I have often heard it repeated over and over again especially by the Christian clergy and its fraternity that Khasis were/are not Hindus. They often say, in a very vague language, that essentially we worshipped One God (U Nongbuh U Nongthaw) through His “ambassadors” here on Earth. So in a sense ‘Lei Shyllong and other ancient deities might be suitably placed within a pre-Christian monotheism. This seems contradictory in more than one way. The most obvious is that it seems the Khasis are the only ones who profess this. Other tribes around us who have undoubtedly influenced and been influenced by the Khasis worship multiple gods not a God – these are full framed figures, resplendent in their distinct tribal garb, not simply allusions to a one Universal. This aspect is something we need to interrogate further because this pre-Christian “Christianity (monotheism)” appears to be revisionist. The frequency of the articulation of this idea among the Christians – especially Catholic priests – seems to betray its origins and motives. After all, it is much easier to convert people by drawing comparisons to that which they are already acquainted with: that the introduction of new gods is in reality just a change in nomenclature and ritual, that essentially they have always been worshipping the same God.

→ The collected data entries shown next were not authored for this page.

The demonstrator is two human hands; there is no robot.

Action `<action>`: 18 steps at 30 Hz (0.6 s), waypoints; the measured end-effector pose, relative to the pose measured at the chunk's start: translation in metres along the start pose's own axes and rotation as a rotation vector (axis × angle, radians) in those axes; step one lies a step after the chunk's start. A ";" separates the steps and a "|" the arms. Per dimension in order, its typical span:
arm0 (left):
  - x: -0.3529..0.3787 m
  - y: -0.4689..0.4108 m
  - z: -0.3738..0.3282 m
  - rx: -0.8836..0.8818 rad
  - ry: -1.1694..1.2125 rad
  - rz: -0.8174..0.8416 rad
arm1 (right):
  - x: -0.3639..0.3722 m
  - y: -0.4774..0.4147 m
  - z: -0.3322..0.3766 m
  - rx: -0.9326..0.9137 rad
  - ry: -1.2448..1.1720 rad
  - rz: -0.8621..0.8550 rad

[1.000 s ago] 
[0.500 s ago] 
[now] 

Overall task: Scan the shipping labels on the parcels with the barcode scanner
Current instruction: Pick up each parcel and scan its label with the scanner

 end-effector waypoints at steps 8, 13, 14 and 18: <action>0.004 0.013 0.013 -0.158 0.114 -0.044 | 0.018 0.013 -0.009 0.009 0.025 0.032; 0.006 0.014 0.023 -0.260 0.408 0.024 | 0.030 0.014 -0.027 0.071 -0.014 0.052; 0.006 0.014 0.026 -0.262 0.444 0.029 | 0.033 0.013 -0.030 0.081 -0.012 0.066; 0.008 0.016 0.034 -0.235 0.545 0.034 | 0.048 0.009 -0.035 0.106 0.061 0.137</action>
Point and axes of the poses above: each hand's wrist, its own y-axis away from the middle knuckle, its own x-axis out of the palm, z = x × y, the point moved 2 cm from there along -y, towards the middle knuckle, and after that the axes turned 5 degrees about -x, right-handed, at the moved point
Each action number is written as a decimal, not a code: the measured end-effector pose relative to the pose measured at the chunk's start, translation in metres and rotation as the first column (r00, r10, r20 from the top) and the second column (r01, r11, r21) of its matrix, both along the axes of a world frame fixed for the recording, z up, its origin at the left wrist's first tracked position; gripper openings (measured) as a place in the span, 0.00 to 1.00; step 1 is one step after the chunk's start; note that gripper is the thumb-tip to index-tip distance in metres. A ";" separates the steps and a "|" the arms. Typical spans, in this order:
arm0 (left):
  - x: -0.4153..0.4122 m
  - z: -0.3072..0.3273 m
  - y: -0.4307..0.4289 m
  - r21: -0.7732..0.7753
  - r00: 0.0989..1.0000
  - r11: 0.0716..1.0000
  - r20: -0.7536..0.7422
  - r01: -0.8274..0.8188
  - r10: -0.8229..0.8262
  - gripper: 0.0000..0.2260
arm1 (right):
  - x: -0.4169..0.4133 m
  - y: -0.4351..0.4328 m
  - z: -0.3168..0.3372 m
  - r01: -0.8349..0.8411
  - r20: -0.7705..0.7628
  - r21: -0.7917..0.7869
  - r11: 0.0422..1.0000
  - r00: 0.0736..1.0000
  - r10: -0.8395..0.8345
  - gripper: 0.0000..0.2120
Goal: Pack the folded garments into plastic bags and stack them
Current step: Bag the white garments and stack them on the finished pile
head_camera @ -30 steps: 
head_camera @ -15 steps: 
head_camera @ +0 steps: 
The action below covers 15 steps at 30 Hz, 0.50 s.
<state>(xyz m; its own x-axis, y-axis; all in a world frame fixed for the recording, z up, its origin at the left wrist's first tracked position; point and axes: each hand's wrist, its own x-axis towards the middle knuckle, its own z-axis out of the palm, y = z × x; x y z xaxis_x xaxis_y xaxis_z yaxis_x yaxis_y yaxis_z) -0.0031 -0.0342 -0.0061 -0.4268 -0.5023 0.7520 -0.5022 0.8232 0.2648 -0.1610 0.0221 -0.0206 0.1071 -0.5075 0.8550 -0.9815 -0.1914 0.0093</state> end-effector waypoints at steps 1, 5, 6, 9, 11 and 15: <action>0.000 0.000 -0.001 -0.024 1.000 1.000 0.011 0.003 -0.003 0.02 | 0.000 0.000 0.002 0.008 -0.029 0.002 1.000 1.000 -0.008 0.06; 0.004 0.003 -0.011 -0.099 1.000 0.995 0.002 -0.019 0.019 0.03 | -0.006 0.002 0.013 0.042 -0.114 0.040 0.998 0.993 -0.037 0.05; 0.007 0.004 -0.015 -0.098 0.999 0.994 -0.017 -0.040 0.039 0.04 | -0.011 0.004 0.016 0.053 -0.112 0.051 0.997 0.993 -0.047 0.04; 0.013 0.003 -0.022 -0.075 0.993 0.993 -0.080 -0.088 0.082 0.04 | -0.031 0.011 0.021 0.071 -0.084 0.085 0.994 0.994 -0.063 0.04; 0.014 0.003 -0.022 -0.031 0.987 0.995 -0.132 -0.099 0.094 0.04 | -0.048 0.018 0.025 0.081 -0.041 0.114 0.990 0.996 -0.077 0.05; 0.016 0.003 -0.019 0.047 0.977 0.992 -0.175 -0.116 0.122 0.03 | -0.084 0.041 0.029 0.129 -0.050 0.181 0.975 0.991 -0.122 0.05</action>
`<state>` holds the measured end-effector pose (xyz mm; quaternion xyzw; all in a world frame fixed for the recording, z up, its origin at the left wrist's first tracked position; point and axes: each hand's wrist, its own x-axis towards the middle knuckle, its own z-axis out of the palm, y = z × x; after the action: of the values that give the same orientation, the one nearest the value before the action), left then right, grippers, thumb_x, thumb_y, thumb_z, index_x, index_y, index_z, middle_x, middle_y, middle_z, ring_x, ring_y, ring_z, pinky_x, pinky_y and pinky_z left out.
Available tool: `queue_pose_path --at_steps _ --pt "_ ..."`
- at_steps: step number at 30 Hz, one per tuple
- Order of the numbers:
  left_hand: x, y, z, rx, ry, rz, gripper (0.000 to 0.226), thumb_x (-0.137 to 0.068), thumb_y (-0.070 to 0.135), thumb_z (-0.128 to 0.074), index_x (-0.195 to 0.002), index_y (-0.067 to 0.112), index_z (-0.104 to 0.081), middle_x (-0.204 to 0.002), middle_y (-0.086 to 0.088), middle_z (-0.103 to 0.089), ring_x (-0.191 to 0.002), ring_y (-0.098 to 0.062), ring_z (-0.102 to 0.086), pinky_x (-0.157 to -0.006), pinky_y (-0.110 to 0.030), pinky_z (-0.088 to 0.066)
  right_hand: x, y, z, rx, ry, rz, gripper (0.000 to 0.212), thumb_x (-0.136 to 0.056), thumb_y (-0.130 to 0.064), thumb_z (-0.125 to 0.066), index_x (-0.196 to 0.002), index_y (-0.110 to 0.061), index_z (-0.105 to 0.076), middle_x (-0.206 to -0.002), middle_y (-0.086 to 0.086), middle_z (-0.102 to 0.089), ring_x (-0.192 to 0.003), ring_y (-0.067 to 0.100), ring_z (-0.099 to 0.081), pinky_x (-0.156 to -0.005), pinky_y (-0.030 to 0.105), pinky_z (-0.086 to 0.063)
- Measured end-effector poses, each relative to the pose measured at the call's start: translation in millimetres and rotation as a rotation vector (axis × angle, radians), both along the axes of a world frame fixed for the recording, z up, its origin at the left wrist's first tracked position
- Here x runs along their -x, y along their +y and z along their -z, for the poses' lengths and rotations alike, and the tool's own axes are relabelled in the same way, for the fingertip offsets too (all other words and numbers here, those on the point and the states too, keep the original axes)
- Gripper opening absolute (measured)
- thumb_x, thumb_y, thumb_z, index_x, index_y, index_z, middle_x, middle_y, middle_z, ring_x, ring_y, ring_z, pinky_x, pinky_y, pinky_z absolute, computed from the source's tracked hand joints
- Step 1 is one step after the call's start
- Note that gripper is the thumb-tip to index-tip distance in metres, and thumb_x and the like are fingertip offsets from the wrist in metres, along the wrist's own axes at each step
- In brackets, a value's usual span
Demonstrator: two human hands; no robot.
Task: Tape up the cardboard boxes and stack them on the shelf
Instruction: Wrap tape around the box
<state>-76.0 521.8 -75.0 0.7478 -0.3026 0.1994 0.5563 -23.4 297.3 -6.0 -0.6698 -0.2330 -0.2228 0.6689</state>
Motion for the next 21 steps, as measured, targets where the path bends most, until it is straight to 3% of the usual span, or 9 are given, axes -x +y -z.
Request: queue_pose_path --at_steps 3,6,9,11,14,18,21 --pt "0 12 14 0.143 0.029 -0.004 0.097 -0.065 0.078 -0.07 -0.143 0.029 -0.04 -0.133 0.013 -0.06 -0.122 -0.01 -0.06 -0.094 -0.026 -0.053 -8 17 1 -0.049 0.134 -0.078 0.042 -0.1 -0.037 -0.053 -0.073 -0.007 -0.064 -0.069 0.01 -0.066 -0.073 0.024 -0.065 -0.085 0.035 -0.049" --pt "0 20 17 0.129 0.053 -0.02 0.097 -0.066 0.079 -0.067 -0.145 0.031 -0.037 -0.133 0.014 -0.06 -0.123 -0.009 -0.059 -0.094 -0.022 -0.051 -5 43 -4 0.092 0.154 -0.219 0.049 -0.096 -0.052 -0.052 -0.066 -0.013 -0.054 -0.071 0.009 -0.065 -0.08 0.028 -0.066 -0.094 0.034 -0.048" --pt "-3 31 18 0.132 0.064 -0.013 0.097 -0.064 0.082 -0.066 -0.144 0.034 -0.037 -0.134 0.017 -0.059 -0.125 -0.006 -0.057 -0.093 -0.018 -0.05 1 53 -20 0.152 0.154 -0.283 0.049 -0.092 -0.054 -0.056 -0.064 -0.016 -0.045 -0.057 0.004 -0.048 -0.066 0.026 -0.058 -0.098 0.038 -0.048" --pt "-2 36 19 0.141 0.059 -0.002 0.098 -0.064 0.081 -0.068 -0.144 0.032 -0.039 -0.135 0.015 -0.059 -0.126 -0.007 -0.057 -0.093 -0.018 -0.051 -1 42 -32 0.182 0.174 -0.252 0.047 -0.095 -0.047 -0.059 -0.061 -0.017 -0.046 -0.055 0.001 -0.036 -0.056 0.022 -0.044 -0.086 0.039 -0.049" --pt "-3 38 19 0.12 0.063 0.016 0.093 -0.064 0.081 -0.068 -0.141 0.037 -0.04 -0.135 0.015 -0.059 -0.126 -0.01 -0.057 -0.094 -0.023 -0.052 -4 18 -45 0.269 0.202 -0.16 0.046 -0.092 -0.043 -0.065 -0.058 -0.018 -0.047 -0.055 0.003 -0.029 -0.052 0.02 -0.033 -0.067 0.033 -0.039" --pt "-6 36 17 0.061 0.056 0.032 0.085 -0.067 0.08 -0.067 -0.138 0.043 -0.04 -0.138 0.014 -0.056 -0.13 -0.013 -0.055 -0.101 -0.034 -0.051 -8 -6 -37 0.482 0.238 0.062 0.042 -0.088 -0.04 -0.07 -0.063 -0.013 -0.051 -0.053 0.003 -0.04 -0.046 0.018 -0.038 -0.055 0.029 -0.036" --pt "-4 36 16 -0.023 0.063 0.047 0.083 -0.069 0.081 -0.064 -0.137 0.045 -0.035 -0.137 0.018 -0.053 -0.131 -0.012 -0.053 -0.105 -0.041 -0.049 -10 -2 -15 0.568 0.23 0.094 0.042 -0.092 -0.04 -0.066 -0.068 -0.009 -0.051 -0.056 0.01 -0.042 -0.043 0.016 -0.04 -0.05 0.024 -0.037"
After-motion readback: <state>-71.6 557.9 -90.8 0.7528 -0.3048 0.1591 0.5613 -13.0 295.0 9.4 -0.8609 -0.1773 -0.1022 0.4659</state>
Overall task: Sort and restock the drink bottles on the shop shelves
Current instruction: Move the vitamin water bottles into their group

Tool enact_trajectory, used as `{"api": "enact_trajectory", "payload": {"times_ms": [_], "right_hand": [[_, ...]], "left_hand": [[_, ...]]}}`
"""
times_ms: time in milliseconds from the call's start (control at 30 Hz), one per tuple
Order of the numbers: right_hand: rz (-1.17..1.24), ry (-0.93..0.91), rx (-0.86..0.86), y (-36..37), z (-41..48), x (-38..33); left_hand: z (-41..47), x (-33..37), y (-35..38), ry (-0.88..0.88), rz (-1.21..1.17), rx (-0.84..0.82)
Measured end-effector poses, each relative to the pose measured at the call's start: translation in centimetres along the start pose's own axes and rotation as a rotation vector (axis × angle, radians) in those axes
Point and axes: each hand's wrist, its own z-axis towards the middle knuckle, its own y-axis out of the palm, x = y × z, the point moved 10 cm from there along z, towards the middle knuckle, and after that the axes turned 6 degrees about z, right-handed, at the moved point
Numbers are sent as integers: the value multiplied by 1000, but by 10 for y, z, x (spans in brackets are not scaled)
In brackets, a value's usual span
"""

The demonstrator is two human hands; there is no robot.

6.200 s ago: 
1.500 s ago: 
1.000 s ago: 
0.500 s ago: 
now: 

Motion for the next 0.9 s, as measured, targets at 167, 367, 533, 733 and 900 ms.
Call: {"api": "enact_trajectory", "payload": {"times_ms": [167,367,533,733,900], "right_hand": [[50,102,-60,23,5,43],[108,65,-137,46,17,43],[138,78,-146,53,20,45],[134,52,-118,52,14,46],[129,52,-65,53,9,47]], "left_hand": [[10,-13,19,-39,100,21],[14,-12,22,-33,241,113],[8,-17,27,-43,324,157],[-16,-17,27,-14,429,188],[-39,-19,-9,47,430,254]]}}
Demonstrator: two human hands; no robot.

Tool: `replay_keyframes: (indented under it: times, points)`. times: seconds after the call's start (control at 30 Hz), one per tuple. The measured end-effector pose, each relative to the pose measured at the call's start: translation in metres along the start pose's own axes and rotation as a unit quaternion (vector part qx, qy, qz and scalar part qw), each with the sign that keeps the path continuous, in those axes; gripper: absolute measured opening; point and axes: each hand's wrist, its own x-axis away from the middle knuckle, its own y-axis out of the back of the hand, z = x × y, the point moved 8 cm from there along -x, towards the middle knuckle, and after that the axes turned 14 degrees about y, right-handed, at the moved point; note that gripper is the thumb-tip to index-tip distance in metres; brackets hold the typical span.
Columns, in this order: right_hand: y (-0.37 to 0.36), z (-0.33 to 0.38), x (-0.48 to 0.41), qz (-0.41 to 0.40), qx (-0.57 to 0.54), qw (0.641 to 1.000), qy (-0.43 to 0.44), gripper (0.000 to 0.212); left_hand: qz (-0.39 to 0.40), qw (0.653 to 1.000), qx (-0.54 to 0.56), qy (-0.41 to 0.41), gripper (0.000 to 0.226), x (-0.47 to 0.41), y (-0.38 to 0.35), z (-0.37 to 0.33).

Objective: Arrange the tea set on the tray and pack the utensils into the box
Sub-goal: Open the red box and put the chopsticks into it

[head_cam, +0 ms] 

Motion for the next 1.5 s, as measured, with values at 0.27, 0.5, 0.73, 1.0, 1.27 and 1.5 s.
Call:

I am personally interested in the fact if the Khasis claim to be a matrilineal culture/society, why is U Nongbuh Nongthaw (The Keeper/ Creator) a male deity? Shouldn’t ‘he’ be a ‘she’? I realize that this is not necessarily an air-tight hypothesis but humour me. The Pnars and Bhois, interestingly, seem to place more importance on female divinities – the goddess Riang Khangnoh, goddess Myntdu, goddess Lukhmi are far more popular than any male counterparts. And they are not simply goddesses of the homestead either, they can wonder outside from spring to spring, blessing the families that stay along their path, they can serve as guardians (‘lei khyrdop) protecting Jowai like Myntdu does and they can also guarantee a good harvest like Lukhmi. They seem to have more character, more nuance than the Nongbuh Nongthaw. To simplify the pre-Christian era has been one of the major projects of the missionaries of various faiths. These include the Christians and the Hindus as well. Both have, in their own manner, drawn attention away from the differences and harped on the similarities that were allegedly shared. The Christians have been vague about it while the Hindus have embraced the ‘nitty gritties’ of the idiosyncratic Khasi myth pantheon as their own.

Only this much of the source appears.